Xpert Speak: Robert Powell, CFP, Editor of Retirement Weekly

1. In the aftermath of the recent crash, there are questions about the normal distribution curve of market returns and what is going on in the left-hand tail. How does this affect my current allocation methodology?

Well, much has changed since modern portfolio theory was modern. Today, investors need to think about all their forms of capital (financial, human and social) as they build their retirement plans. Today, they need to think not only about investing and efficient frontiers, but about reducing, transferring and mitigating the risks of retirement in ways previous generations never had to contemplate.

Last week's events have taught us, if nothing else, about the need to create guarantees, about the need to create a personalized defined benefit plan instead of an undefined benefit plan (which is what we get with 401(k) plans today).

For instance, Zvi Bodie, a Boston University professor and author of "Worry-Free Investing," suggests investing first and foremost in safe investments designed to guarantee an income stream in retirement. He recommends buying Treasury Inflation Protected Securities (TIPS) to cover fixed expenses in retirement and then taking calculated risks in the financial markets, using convertible bonds, principal-protected equity participation notes and the like, to pay for discretionary expenses in retirement.

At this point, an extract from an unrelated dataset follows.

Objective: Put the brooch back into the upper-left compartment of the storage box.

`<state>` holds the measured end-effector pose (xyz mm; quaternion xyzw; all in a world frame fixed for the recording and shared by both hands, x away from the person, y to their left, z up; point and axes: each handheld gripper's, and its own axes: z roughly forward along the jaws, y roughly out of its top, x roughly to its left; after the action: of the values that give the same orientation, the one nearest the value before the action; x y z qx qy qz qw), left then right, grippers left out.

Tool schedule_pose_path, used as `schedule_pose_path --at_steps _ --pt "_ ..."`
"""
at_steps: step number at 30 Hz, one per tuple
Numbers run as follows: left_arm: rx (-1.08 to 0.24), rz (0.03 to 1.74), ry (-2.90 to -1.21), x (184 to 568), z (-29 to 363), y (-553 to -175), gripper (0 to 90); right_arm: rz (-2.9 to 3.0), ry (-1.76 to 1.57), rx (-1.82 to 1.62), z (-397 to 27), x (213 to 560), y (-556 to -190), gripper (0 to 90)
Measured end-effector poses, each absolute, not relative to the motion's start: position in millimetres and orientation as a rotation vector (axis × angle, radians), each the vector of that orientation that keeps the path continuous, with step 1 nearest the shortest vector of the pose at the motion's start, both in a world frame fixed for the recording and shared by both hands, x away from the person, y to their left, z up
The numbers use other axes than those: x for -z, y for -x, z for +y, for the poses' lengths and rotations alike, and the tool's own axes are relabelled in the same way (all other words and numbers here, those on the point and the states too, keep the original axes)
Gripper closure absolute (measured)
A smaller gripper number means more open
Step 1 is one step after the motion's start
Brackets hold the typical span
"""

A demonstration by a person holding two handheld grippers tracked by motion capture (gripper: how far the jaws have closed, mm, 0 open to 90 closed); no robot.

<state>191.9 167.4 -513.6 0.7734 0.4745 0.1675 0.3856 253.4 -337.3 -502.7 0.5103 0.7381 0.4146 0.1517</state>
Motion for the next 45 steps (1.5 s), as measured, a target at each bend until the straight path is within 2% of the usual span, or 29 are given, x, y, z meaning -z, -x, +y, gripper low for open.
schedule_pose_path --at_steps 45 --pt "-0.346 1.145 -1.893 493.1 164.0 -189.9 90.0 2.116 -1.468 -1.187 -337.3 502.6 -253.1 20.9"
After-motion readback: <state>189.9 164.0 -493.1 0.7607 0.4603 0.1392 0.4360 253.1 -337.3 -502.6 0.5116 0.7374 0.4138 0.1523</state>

For those already in retirement, Bodie recommends the use of inflation-protected single premium immediate annuities or SPIAs. Last week's events have also taught us about the need to look beyond asset allocation to something that York University Professor Moshe Milevsky calls "product allocation." Milevsky suggests investing in a mix of assets and insurance products (stocks and bonds, variable annuities with guarantees and lifetime payout income annuities) as a way to create income in retirement.

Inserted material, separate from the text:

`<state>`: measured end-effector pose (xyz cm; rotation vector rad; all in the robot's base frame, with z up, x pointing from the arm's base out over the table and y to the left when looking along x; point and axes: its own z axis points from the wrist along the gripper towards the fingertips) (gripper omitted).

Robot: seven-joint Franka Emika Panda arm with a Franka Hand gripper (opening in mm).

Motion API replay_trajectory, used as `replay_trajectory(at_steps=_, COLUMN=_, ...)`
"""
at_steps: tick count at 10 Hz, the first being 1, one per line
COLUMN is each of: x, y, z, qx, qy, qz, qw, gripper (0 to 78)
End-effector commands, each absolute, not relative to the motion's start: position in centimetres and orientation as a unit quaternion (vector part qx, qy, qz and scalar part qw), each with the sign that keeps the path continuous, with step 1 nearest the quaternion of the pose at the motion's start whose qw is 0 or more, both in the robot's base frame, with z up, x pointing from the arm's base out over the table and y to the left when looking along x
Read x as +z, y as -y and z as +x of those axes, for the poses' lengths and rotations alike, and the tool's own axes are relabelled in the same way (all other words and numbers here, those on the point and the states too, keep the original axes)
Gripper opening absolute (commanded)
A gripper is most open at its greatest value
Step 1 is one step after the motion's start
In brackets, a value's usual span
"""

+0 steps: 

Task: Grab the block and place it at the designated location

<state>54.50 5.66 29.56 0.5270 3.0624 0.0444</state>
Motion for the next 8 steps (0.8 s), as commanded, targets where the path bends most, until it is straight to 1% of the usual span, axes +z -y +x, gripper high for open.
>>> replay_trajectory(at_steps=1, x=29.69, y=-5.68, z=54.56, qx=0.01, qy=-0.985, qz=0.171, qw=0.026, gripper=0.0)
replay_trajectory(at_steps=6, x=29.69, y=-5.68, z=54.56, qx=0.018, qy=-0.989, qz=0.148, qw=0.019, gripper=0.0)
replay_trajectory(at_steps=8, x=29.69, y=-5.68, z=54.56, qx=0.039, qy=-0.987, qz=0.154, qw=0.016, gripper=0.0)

To be sure, Bodie and Milevsky use different tactics to achieve their results. But neither approach is "more of the same." Both are prescribing medicine to cure what ails us today. And this much is certain: anyone who invested using either Milevsky's or Bodie's approach was less anxious last week than those with a standard 60/40 portfolio.

So what should you do? Surely, don't panic. But do re-evaluate and re-jigger your investment plan. Do consider shifting assets into guaranteed investments and other types of investment and insurance products that reduce the risks of retirement. And do consider talking to a financial professional who has the knowledge and experience that this new world order requires.

These things may go in cycles as Winslow Webber once said, but they don't have to leave your nest egg spinning out of control.

2. Should I count on Social Security being there for my clients?

The bottom line is that average and not-so-average Americans are increasingly dependent on Social Security, but they need to consider ways to reduce their reliance on a system on the verge of great changes.

"Social Security is not sustainable over the long term at current benefit and tax rates," according to the Social Security Administration's report. "Within seven years the program will begin paying more in benefits than it collects in taxes. By 2037 the trust funds will be exhausted. At that point, payroll taxes and other income will flow into the fund but will be sufficient to pay only 76% of program costs."

So, what's the takeaway for you? First, if you haven't done so already, it's time to consider what percent of income Social Security will represent in your retirement plan and to consider what percent you want it to represent.

3. If that's the scenario, what advice can you offer about replacing lost retirement income from Social Security?

You should certainly factor working into your retirement-income plan but, given the possibility that you might not work in retirement, plus the fact that it now represents almost a third of the average retiree's income, you need to consider other options to replace that source of income should your best-laid plans go awry.

What are those other options? Basically, there's one. Income from assets represented just 16% of the average Social Security beneficiary's retirement income pie in 2007. In the future, the percent of income that comes from financial capital, including IRAs, will likely have to rise. That's especially so if 65% of the average retiree's income plan is at risk, if the 29% of income you were expecting from working in retirement falls through and the 36% of income you were expecting from Social Security goes away.

Yes, it's time to save like crazy because there are no guarantees when it comes to your retirement income plan.